Data provided ->

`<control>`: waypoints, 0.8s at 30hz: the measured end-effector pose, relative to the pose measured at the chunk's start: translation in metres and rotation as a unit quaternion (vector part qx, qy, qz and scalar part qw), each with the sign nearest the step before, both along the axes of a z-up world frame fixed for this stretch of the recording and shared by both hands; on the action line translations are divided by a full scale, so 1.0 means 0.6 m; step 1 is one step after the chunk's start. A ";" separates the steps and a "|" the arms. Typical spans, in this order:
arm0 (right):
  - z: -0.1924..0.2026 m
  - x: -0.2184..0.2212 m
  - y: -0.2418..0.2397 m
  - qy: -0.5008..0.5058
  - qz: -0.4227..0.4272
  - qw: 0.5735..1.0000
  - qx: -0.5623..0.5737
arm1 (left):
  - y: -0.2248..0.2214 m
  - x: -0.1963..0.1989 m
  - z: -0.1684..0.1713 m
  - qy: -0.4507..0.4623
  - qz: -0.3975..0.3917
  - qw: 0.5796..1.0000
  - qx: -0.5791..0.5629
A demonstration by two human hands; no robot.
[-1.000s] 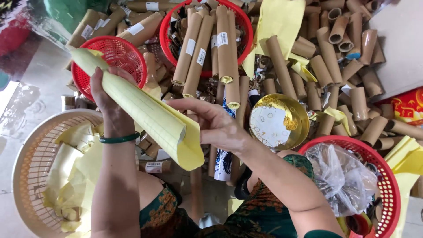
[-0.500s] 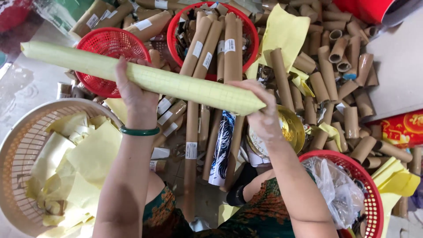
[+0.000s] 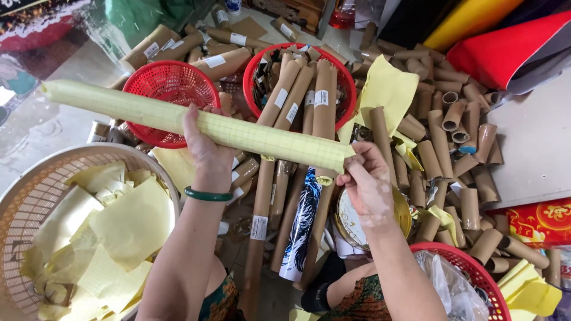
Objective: The person rolls paper sheets and inserts them into cardboard tubes, then wraps a tube in a large yellow paper sheet and rolls it along the floor to secure the outer wrapping.
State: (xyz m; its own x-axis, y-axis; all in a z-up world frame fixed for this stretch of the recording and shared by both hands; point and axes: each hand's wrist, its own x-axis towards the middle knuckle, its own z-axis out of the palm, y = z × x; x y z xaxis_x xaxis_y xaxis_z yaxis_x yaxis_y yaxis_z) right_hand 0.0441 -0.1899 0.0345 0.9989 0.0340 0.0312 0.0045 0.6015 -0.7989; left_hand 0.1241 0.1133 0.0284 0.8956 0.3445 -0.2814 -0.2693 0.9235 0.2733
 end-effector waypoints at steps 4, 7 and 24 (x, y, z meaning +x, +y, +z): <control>0.010 0.000 0.021 -0.056 -0.068 0.990 -0.114 | 0.005 0.002 0.013 -0.003 0.051 0.999 0.017; 0.021 0.003 0.031 -0.063 -0.097 0.962 -0.246 | 0.018 0.010 0.003 -0.025 0.063 0.996 0.049; -0.266 0.092 0.028 0.172 0.184 0.962 -0.107 | -0.008 -0.113 0.041 -0.189 0.048 0.919 0.342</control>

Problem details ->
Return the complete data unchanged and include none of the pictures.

Task answer ->
`<control>`: waypoints, 0.8s at 30hz: the measured end-effector pose, relative to the pose measured at the chunk's start: translation in metres and rotation as a unit quaternion (vector part qx, qy, qz and scalar part qw), each with the sign nearest the step before, both along the axes of a z-up world frame fixed for this stretch of the recording and shared by both hands; on the action line translations are divided by a full scale, so 1.0 means 0.6 m; step 1 is one step after the chunk's start. A ";" separates the steps and a "|" the arms. Typical spans, in this order:
arm0 (right):
  - z: -0.1924..0.2026 m
  - x: -0.2184..0.2212 m
  - y: -0.2418..0.2397 m
  - qy: -0.5008..0.5058
  - qz: -0.4227..0.4272
  - qw: 0.5735..1.0000
  - qx: -0.5623..0.5737
arm1 (left):
  - y: -0.2248..0.2214 m
  - x: -0.1963..0.1989 m
  - z: -0.1684..0.1713 m
  - qy: -0.4507..0.4623
  - qz: -0.3975..0.3917
  - qw: 0.5796..1.0000
  - qx: -0.5791..0.5629
A demonstration by two human hands; no robot.
[-1.000s] 
[-0.500s] 
[+0.000s] 
Objective: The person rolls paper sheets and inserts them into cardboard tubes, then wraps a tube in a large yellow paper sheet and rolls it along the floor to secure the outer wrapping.
State: (xyz m; its own x-axis, y-axis; all in a z-up world frame fixed for this stretch of the recording and shared by both hands; point and axes: each hand's wrist, its own x-axis towards the middle knuckle, its own z-axis out of the palm, y = z × x; x y z xaxis_x xaxis_y xaxis_z yaxis_x yaxis_y yaxis_z) right_hand 0.0441 -0.1899 0.0345 0.9989 0.0340 0.0312 0.0045 0.6015 -0.7989; left_hand 0.1241 0.1133 0.0284 0.8956 0.3445 -0.2814 -0.2693 0.9235 0.2733
 end-effector waypoints at steps 4, 7 and 24 (x, y, z meaning +x, +y, +z): <control>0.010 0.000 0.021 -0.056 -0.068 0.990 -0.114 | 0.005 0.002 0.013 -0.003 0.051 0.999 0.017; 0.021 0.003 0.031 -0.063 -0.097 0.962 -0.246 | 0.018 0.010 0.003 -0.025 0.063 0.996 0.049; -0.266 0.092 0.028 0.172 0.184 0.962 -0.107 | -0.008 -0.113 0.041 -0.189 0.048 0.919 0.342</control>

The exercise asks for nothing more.